Can Turkey drive a wedge between the US and YPG?
Continued US support for the Syrian Kurdish People's Protection Units (YPG) against Islamic State (ISIS) will undoubtedly be on top of the agenda for Turkish President Recep Tayyip Erdogan when he visits Washington this month.
The US plan to use the YPG-led Syrian Democratic Forces (SDF) coalition remains unchanged as tensions between Turkey and the YPG intensify, in light of Turkey's April 25 attack on the group in northern Syria and the tense situation on the border.
Despite alarming the US by failing to provide it adequate warning for the April 25 strike the Turkish government is adamant that it might attack the YPG again anytime it chooses. US armored vehicles flying American flags were dispatched to the border to try and prevent both sides from clashing. It's unlikely to succeed if Turkey launches more attacks and border clashes ensue.
The US doesn't have enough forces on the ground in Syria to prevent both sides from clashing. Furthermore, it is unlikely to risk actually trying to force YPG fighters back from the border during clashes – since it would then be accused by that group of aiding Turkish attacks against them – and is even more unlikely to set up some kind of no-fly zone against a NATO ally. Even if it did go so far as doing the latter most major Kurdish areas in Syria could still be targeted in cross-border Turkish artillery strikes.
For its part Ankara needs to avoid accidentally hitting and killing US forces in these areas when carrying out future attacks on YPG positions.
For years now the US has sought to reassure the Turks about the nature of their cooperation with the YPG. Anytime Turkey and the YPG have clashed Washington has urged them to cease and desist and focus their efforts on fighting ISIS. This delicate balancing act is unlikely going to prove sufficient indefinitely, especially now that tensions between the two sides are increasing.
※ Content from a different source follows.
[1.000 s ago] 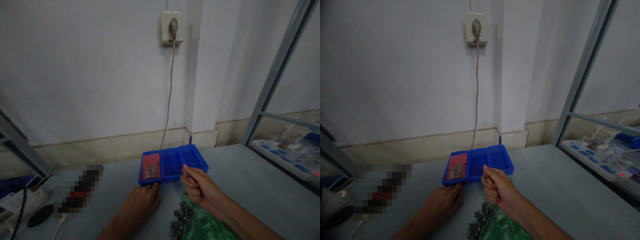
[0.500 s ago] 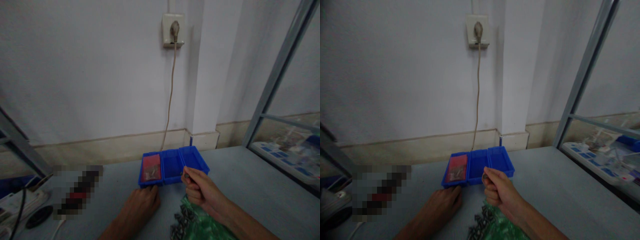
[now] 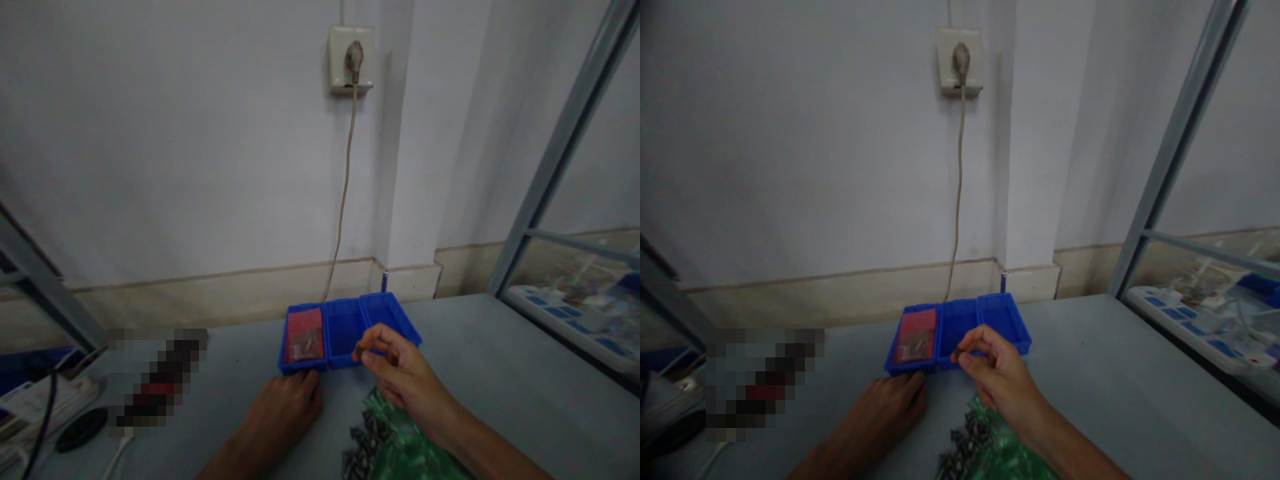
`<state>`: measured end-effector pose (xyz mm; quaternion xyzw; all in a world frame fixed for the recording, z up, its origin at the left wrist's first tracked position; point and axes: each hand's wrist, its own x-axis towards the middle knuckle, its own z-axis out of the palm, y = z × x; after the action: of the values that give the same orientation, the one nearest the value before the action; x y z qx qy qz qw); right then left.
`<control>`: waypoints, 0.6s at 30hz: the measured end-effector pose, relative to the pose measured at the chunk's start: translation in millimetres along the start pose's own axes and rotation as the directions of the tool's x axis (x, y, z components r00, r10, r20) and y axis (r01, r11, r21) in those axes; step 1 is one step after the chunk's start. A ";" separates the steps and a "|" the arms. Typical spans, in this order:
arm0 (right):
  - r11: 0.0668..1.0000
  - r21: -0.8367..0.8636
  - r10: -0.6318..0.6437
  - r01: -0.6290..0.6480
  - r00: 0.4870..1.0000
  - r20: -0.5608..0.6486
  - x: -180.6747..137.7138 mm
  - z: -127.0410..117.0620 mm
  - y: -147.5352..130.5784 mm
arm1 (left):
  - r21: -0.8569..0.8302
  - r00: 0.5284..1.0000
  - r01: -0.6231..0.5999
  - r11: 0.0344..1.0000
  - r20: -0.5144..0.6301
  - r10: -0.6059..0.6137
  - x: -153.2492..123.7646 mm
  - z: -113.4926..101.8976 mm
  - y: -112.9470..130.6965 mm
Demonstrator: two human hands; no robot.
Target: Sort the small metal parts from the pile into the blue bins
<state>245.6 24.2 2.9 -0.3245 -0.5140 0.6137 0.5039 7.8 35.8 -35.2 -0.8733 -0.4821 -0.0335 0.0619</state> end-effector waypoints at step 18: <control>0.972 0.202 0.123 -0.121 0.992 0.004 0.0 1.8 -0.7 | 0.012 0.998 -0.036 0.999 -0.046 0.036 -1.0 3.3 -0.8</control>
<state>244.1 23.7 4.0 -0.3052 -0.4259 0.6911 0.4978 6.5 35.9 -38.5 -0.8804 -0.4650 -0.0498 0.0788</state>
Turkey has long suggested that it could partner with the US to capture Raqqa while sidelining the YPG and using armed Syrian groups as proxies instead – groups such as the Free Syrian Army (FSA) forces Turkey backed against ISIS in al-Bab earlier this year or Arab groups in the SDF, provided they sever their ties with the YPG. Ankara's recent attack on the YPG seems geared toward goading that group into aborting the Raqqa operation in favour of fighting off the Turkish military on the border. This would be the perfect outcome for Ankara, since it could expand its attacks against the YPG while urging Washington to accept it and its allies as a substitute in the Raqqa operation.
US failure to deter Turkey from hitting YPG targets is bound to lead that group to distrust the United States and its intentions. If they believe they have no guarantees of protection now before Raqqa is captured they are unlikely to logically conclude that Washington will go out on a limb to pressure Turkey to cease attacks on them after ISIS's demise – when the US military will likely draw-down, if not completely withdraw, since their primary objective there will have been achieved.
Ankara has always been happy to militarily combat ISIS when they can simultaneously achieve their primary objectives of confronting or containing the Kurdistan Workers' Party (PKK) /YPG. It permitted the US-led coalition to use Incirlik Airbase against ISIS in Syria after forbidding them from doing so between the summer of 2014 and 2015, when the war between them and the PKK recommenced.
Additionally Ankara's recently concluded Euphrates Shield operation in northwest Syria had the dual objective of removing ISIS from its border while ensuring the YPG were unable to move into that region – and in doing so link-up their far-flung and isolated Afrin Canton with their contiguous northeastern territories, stretching from the Iraqi border to the east bank of the Euphrates River.
Erdogan will certainly welcome the prospect of using Turkish military forces to help capture Raqqa if it served the purpose of sidelining the YPG and ensuring the group doesn't control Raqqa after ISIS. The Turkish president is also likely calculating that helping eradicate the ISIS threat would greatly lessen, if not remove completely, the YPG's ad-hoc usefulness to the United States as well, giving him a free hand to forcibly subdue them.